**Task description**
Please retype the entries exactly as they stand, leaving out any pictures.
____ Records to process
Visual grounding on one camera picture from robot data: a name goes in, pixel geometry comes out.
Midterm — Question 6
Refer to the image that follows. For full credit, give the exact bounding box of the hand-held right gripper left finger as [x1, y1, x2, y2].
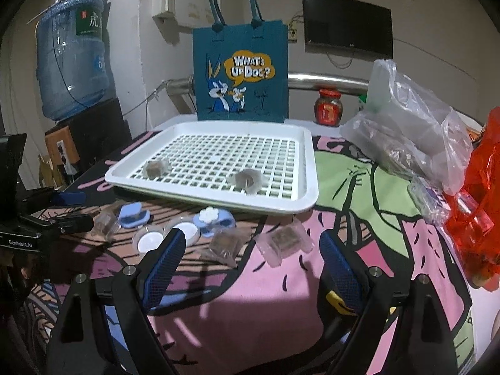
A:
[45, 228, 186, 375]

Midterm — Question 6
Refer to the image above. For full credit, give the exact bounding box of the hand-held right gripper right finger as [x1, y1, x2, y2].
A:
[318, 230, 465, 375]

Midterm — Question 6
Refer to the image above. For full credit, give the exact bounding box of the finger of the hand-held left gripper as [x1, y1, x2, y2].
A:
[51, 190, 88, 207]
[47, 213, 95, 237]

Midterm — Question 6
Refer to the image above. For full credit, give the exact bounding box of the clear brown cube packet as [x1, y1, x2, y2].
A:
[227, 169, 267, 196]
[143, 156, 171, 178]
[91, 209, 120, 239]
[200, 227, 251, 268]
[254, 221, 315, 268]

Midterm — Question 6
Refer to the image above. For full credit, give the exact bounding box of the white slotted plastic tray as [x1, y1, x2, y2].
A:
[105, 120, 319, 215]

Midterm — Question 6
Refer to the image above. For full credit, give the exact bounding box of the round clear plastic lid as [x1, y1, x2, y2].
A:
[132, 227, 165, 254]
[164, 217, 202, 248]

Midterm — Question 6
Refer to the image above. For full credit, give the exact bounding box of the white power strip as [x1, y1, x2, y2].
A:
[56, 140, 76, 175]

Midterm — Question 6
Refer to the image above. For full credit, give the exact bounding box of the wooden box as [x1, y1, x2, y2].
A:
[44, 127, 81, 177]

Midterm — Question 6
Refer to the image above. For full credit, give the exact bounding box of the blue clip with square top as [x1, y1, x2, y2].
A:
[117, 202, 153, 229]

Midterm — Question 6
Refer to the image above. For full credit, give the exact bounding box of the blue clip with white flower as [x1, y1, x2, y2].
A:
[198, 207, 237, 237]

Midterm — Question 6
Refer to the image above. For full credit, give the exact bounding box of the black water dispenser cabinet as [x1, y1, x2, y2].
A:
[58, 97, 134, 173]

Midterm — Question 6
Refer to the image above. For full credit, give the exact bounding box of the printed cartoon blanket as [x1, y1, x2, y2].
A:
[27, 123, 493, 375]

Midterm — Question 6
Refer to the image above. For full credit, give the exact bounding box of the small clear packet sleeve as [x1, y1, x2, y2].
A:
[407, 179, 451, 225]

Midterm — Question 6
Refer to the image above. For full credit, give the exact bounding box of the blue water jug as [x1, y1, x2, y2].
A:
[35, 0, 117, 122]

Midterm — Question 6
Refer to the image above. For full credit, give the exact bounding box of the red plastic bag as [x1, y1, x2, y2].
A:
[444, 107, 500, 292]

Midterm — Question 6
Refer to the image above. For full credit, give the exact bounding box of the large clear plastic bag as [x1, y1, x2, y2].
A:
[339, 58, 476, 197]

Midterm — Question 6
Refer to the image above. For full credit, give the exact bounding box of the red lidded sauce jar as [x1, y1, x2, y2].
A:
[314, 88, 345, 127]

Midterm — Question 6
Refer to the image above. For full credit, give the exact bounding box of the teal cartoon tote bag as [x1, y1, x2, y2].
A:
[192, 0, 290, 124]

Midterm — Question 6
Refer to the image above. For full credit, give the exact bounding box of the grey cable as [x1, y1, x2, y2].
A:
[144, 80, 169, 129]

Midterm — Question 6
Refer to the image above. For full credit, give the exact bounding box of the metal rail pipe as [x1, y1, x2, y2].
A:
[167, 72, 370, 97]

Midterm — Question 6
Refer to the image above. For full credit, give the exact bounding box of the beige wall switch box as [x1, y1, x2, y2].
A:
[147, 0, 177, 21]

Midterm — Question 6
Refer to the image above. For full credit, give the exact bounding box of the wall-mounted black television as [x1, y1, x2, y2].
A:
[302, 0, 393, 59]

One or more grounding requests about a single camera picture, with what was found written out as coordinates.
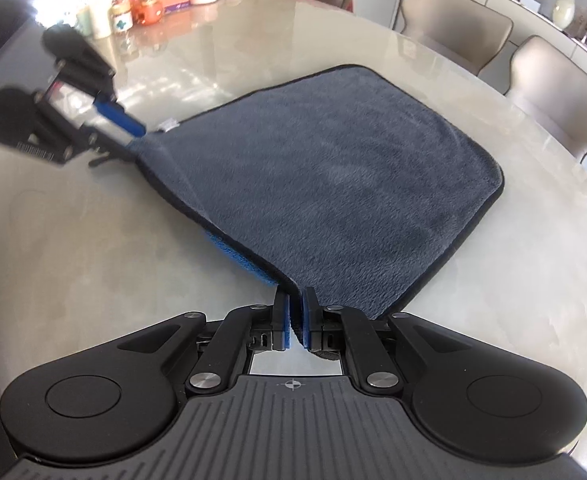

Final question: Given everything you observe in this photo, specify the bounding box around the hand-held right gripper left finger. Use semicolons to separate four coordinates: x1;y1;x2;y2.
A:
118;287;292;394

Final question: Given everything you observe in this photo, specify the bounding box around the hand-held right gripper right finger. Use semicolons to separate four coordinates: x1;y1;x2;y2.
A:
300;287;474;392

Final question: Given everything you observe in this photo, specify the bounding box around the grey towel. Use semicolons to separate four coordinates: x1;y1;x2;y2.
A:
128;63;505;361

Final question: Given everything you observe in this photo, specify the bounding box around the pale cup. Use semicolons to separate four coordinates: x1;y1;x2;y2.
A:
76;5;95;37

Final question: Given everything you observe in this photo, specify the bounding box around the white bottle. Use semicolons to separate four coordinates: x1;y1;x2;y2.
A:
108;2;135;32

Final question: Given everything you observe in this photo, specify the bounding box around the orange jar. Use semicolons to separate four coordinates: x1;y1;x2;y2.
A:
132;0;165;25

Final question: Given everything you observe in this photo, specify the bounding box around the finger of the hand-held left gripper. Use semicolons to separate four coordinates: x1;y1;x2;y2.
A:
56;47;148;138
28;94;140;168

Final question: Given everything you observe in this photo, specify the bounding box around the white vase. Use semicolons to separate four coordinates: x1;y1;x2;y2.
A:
________
**Response area**
Visual grounding on one camera picture from robot data: a name goes in, pixel geometry comes out.
Midterm — Question 6
Refer to the image that follows. For full credit, give the exact bounding box of the hand-held right gripper left finger as [x1, y1, x2, y2].
A:
[45, 228, 186, 375]

Midterm — Question 6
Refer to the image above. For full credit, give the exact bounding box of the hand-held right gripper right finger as [x1, y1, x2, y2].
A:
[318, 230, 465, 375]

Midterm — Question 6
Refer to the image above. For full credit, give the exact bounding box of the finger of the hand-held left gripper as [x1, y1, x2, y2].
A:
[51, 190, 88, 207]
[47, 213, 95, 237]

Midterm — Question 6
Refer to the image above. For full credit, give the exact bounding box of the clear brown cube packet as [x1, y1, x2, y2].
A:
[227, 169, 267, 196]
[143, 156, 171, 178]
[91, 209, 120, 239]
[200, 227, 251, 268]
[254, 221, 315, 268]

Midterm — Question 6
Refer to the image above. For full credit, give the exact bounding box of the white slotted plastic tray as [x1, y1, x2, y2].
A:
[105, 120, 319, 215]

Midterm — Question 6
Refer to the image above. For full credit, give the exact bounding box of the round clear plastic lid as [x1, y1, x2, y2].
A:
[132, 227, 165, 254]
[164, 217, 202, 248]

Midterm — Question 6
Refer to the image above. For full credit, give the exact bounding box of the white power strip as [x1, y1, x2, y2].
A:
[56, 140, 76, 175]

Midterm — Question 6
Refer to the image above. For full credit, give the exact bounding box of the wooden box as [x1, y1, x2, y2].
A:
[44, 127, 81, 177]

Midterm — Question 6
Refer to the image above. For full credit, give the exact bounding box of the blue clip with square top as [x1, y1, x2, y2].
A:
[117, 202, 153, 229]

Midterm — Question 6
Refer to the image above. For full credit, give the exact bounding box of the blue clip with white flower as [x1, y1, x2, y2].
A:
[198, 207, 237, 237]

Midterm — Question 6
Refer to the image above. For full credit, give the exact bounding box of the black water dispenser cabinet as [x1, y1, x2, y2].
A:
[58, 97, 134, 173]

Midterm — Question 6
Refer to the image above. For full credit, give the exact bounding box of the printed cartoon blanket as [x1, y1, x2, y2].
A:
[27, 123, 493, 375]

Midterm — Question 6
Refer to the image above. For full credit, give the exact bounding box of the small clear packet sleeve as [x1, y1, x2, y2].
A:
[407, 179, 451, 225]

Midterm — Question 6
Refer to the image above. For full credit, give the exact bounding box of the blue water jug as [x1, y1, x2, y2].
A:
[35, 0, 117, 122]

Midterm — Question 6
Refer to the image above. For full credit, give the exact bounding box of the red plastic bag as [x1, y1, x2, y2].
A:
[444, 107, 500, 292]

Midterm — Question 6
Refer to the image above. For full credit, give the exact bounding box of the large clear plastic bag as [x1, y1, x2, y2].
A:
[339, 58, 476, 197]

Midterm — Question 6
Refer to the image above. For full credit, give the exact bounding box of the red lidded sauce jar as [x1, y1, x2, y2].
A:
[314, 88, 345, 127]

Midterm — Question 6
Refer to the image above. For full credit, give the exact bounding box of the teal cartoon tote bag as [x1, y1, x2, y2].
A:
[192, 0, 290, 124]

Midterm — Question 6
Refer to the image above. For full credit, give the exact bounding box of the grey cable as [x1, y1, x2, y2].
A:
[144, 80, 169, 129]

Midterm — Question 6
Refer to the image above. For full credit, give the exact bounding box of the metal rail pipe as [x1, y1, x2, y2].
A:
[167, 72, 370, 97]

Midterm — Question 6
Refer to the image above. For full credit, give the exact bounding box of the beige wall switch box as [x1, y1, x2, y2].
A:
[147, 0, 177, 21]

Midterm — Question 6
Refer to the image above. For full credit, give the exact bounding box of the wall-mounted black television as [x1, y1, x2, y2].
A:
[302, 0, 393, 59]

One or more grounding requests about a single camera picture, with what was found written out as coordinates.

Final question: Given everything you observe in this photo, specify the bounding box around the hand-held right gripper left finger. Use semicolons to separate four coordinates: x1;y1;x2;y2.
A:
118;287;292;394

Final question: Given everything you observe in this photo, specify the bounding box around the hand-held right gripper right finger. Use semicolons to separate four coordinates: x1;y1;x2;y2.
A:
300;287;474;392

Final question: Given everything you observe in this photo, specify the bounding box around the grey towel. Use semicolons to separate four coordinates: x1;y1;x2;y2.
A:
128;63;505;361

Final question: Given everything you observe in this photo, specify the bounding box around the pale cup. Use semicolons to separate four coordinates: x1;y1;x2;y2.
A:
76;5;95;37

Final question: Given everything you observe in this photo, specify the bounding box around the white bottle. Use semicolons to separate four coordinates: x1;y1;x2;y2.
A:
108;2;135;32

Final question: Given everything you observe in this photo, specify the bounding box around the orange jar. Use semicolons to separate four coordinates: x1;y1;x2;y2.
A:
132;0;165;25

Final question: Given everything you observe in this photo, specify the bounding box around the finger of the hand-held left gripper. Use semicolons to separate four coordinates: x1;y1;x2;y2.
A:
56;47;148;138
28;94;140;168

Final question: Given everything you observe in this photo, specify the bounding box around the white vase. Use semicolons to separate four coordinates: x1;y1;x2;y2.
A:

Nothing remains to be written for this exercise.